DESCRIPTION OF SYMBOLS 100 Display apparatus 102 Display panel 110 Display drive circuit (drive apparatus)
112 timing controller 113 power generation circuit 114 scanning line driving circuit 120 signal line driving circuit 122 VCOM selection circuit (switching means)
124 VCOM storage unit 126 D / A converter

Claims

A drive device for driving a display panel having a plurality of pixels, a plurality of gate signal lines, and a plurality of source signal lines,
A scanning line driving circuit for sequentially selecting and scanning the plurality of gate signal lines;
A signal line driving circuit for writing a data signal to each of a plurality of pixels connected to the selected gate signal line via the plurality of source signal lines;
Before turning off the power of the display panel, the potential of the counter electrode of each of the plurality of pixels is changed from the first potential to the potential of the drain electrode of the pixel after turning off the power. And a switching means for switching to the second potential for aligning to the driving potential.
The switching means is
The potential of the counter electrode of each of the plurality of pixels is switched to the second potential according to the first potential of the pixel and the off potential of the gate electrode of the pixel. The drive device described.
In the case where the first potential is VCOM1, the second potential is VCOM2, and the off potential of the gate electrode is VGL, the second potential is set so as to satisfy all of the following formulas (1) to (3). The driving device according to claim 2, wherein a potential of 2 is set.
(VCOM1-β × VCOM2) = α × VGL (1)
α = C D−G / (C LC + C CS + C D−G + C D−S1 + C D−S2 ) (2)
β = C LC / (C LC + C CS + C D−G + C D−S1 + C D−S2 ) (3)

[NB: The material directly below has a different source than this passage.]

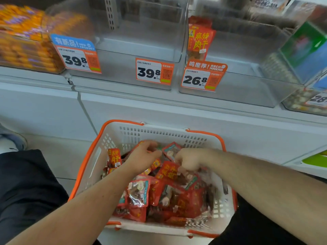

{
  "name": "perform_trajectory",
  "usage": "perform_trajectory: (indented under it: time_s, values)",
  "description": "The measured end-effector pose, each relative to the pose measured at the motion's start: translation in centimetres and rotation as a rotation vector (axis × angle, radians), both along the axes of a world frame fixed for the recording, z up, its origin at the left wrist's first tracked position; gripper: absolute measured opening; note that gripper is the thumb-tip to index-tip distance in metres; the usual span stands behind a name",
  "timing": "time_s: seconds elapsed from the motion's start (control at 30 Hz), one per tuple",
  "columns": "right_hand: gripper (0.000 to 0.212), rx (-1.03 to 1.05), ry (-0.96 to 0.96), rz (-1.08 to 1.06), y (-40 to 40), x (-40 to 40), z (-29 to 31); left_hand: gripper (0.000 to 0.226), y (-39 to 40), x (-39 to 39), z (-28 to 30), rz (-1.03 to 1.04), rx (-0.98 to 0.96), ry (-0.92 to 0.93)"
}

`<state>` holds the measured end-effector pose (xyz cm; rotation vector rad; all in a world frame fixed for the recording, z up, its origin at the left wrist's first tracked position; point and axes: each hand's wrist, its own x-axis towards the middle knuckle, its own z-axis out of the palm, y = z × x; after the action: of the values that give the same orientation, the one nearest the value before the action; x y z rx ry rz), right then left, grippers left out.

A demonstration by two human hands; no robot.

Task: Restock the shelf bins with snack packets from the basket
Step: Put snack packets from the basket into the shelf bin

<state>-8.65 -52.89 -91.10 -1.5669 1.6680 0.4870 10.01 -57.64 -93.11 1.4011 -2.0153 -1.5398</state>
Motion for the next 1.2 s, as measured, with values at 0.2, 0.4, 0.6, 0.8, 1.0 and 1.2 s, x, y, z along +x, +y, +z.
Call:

However, C D-G, the gate - shows the parasitic capacitance between the drain. C D-S1 indicates a parasitic capacitance between the source (N) and the drain. CD-S2 represents a parasitic capacitance between the source (N + 1) and the drain. C LC indicates a liquid crystal capacitance. CCS represents an auxiliary capacity.

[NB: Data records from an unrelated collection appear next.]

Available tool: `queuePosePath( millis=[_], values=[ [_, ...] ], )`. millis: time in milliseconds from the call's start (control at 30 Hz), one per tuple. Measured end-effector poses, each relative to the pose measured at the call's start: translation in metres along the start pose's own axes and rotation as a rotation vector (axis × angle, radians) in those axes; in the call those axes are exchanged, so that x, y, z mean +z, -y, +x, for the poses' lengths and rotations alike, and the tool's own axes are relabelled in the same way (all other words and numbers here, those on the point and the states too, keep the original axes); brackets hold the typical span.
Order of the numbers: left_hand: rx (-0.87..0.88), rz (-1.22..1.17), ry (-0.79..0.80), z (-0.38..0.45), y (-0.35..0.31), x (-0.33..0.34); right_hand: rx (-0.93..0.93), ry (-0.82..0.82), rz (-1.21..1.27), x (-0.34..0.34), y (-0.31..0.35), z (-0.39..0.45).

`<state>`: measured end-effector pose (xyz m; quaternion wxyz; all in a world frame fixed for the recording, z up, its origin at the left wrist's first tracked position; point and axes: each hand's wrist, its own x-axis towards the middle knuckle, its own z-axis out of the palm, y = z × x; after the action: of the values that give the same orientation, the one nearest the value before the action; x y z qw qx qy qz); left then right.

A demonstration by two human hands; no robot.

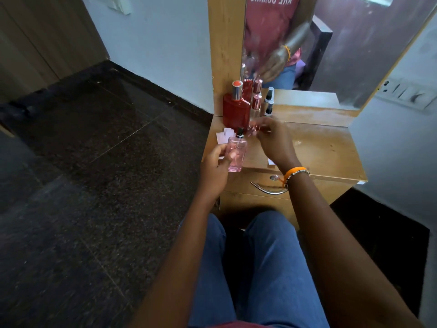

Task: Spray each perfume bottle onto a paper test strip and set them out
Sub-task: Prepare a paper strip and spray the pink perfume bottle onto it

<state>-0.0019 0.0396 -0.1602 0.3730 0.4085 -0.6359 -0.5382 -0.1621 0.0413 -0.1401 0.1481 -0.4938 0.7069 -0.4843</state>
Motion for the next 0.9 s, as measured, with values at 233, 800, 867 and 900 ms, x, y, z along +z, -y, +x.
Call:
queuePosePath(
  millis=[233,800,867,900],
  values=[
    [-0.021,-0.002,-0.025,0.000,0.004,-0.005,-0.037,0.057,-0.214,0.022,-0.022,0.002],
    [0.123,0.338,0.083,0.014,-0.026,0.054,0.176,-0.040,0.606,-0.055,-0.035,-0.069],
    [0.216,0.555,0.016,0.025,-0.028,0.058,0.205,-0.045,0.611,-0.062,-0.040,-0.068],
    [0.242,0.638,0.000,0.031,-0.029,0.061,0.212,-0.039,0.624,-0.064,-0.042,-0.067]
  ],
)
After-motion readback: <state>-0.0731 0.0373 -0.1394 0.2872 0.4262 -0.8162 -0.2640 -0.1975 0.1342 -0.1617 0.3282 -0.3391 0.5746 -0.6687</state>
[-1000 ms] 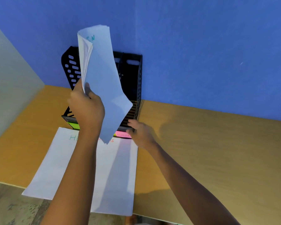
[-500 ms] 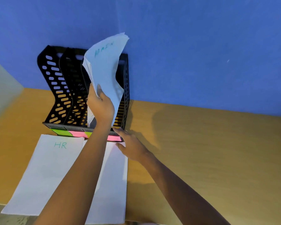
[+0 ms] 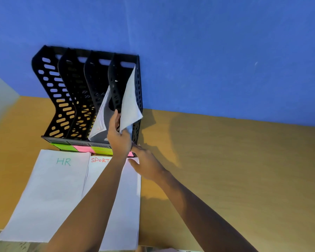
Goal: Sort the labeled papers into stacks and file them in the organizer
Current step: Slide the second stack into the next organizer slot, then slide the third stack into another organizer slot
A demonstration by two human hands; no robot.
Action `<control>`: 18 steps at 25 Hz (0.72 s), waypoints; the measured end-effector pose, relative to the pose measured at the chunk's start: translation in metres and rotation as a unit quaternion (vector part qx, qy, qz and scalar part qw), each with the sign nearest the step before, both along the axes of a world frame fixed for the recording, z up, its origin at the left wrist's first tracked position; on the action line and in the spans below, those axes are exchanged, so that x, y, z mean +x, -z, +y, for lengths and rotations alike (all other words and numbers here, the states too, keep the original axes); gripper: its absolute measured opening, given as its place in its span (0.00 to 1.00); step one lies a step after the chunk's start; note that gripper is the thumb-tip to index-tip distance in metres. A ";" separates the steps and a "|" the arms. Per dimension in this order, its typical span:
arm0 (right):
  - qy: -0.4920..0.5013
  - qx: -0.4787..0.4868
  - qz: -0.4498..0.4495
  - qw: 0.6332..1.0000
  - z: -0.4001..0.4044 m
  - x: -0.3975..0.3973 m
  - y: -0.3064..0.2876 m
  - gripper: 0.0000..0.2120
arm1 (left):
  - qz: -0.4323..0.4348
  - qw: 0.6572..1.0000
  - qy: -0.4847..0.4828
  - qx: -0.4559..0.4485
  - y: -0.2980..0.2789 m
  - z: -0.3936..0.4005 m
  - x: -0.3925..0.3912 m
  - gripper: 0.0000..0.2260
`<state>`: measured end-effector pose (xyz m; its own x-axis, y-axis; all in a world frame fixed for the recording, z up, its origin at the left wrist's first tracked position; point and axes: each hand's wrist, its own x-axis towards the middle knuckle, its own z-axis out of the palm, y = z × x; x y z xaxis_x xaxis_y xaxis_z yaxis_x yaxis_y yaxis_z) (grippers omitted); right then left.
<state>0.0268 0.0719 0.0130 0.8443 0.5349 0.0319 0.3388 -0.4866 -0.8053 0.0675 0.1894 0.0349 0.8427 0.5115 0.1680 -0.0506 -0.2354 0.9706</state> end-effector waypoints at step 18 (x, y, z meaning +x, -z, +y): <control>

For the pixel in which the counter electrode and the auxiliary electrode are configured in common, the second potential is set so as to satisfy the following formula (3) ′ instead of the formula (3). The drive device according to claim 3.

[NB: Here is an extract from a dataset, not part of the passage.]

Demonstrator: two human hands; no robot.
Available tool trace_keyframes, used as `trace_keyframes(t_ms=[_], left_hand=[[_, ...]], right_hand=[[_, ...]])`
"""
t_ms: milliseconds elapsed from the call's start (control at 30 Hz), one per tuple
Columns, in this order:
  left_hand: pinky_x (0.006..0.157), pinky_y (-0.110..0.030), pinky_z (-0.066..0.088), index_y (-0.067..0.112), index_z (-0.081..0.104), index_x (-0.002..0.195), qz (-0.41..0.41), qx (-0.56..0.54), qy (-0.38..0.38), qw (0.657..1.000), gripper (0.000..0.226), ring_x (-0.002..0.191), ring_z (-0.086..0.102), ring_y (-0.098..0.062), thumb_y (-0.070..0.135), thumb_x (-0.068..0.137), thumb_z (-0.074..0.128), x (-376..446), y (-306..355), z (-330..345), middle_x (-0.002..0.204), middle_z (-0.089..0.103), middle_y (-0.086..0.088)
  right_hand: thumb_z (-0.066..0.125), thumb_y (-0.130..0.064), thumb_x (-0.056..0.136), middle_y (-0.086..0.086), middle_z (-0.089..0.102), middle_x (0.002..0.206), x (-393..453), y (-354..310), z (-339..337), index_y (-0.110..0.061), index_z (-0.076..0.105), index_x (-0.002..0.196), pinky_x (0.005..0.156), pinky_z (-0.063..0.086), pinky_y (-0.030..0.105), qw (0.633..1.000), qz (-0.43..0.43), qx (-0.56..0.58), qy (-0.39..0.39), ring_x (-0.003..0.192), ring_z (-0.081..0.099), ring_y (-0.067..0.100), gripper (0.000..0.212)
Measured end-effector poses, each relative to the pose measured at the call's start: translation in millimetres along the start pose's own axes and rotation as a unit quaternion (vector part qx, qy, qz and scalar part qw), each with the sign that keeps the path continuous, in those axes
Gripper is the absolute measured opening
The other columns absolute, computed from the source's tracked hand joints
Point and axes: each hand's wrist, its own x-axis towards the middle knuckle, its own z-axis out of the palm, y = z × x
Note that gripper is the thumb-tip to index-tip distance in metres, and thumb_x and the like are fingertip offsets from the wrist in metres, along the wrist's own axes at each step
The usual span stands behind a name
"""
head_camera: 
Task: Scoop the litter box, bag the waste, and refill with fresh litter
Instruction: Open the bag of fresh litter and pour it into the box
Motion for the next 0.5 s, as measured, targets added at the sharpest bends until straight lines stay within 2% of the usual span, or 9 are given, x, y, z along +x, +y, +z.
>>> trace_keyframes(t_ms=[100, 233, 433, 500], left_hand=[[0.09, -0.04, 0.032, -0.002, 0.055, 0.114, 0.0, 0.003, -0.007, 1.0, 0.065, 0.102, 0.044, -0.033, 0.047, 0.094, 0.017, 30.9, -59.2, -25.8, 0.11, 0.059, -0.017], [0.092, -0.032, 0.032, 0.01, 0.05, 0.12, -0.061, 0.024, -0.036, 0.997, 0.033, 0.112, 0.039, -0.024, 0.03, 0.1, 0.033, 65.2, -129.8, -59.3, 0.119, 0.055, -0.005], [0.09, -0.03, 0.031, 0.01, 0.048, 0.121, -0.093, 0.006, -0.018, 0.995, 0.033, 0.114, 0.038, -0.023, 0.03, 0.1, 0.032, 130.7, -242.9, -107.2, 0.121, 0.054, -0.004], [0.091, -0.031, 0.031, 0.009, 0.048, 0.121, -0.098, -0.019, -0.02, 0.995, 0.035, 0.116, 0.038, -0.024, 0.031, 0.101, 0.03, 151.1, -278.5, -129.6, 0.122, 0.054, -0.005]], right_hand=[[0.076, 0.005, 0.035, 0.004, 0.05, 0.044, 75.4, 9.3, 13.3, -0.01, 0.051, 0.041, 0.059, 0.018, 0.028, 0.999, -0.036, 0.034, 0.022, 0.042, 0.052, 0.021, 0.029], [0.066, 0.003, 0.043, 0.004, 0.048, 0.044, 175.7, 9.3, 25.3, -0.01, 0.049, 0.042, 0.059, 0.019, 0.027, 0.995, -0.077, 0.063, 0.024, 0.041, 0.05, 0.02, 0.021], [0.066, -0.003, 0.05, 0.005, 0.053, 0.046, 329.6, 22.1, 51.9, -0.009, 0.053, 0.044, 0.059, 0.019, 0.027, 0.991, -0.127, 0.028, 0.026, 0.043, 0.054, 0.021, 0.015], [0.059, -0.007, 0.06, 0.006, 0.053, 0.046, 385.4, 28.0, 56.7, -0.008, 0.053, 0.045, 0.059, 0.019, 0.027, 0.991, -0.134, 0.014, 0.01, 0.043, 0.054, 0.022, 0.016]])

β = (C LC + C CS ) / (C LC + C CS + C D−G + C D−S1 + C D−S2 ) (3) ′
The signal line driving circuit includes:
5. The drive device according to claim 1, wherein a GND voltage is written to each of the plurality of pixels before the display panel is powered off. 6.
The switching means is
6. The driving device according to claim 5, wherein the potential of the counter electrode is switched from the first potential to the second potential during a period in which the signal line driver circuit writes the GND voltage.
The signal line driving circuit includes:
The driving device according to claim 5 or 6, wherein timing for starting writing of the GND voltage is controlled by a control signal supplied from the outside of the driving device.
The second potential of each of the plurality of pixels is higher than the first potential of the pixel when the off potential of the gate electrode of the pixel is negative, and the off potential of the gate electrode of the pixel. The driving device according to claim 1, wherein when the positive electrode is a positive electrode, the potential is lower than the first potential of the pixel.
The signal line driving circuit includes:
9. The driving device according to claim 1, wherein the positive data signal and the negative data signal are alternately written to each of the plurality of pixels. 10.
A display panel having a plurality of pixels, a plurality of gate signal lines, and a plurality of signal lines;
A display device comprising: the drive device according to claim 1.
The display device according to claim 10, wherein a liquid crystal pixel is used for each of the plurality of pixels.
The display device according to claim 10 or 11, wherein an oxide semiconductor is used for a semiconductor layer of a switching element included in each of the plurality of pixels.
The display device according to claim 12, wherein the oxide semiconductor is IGZO.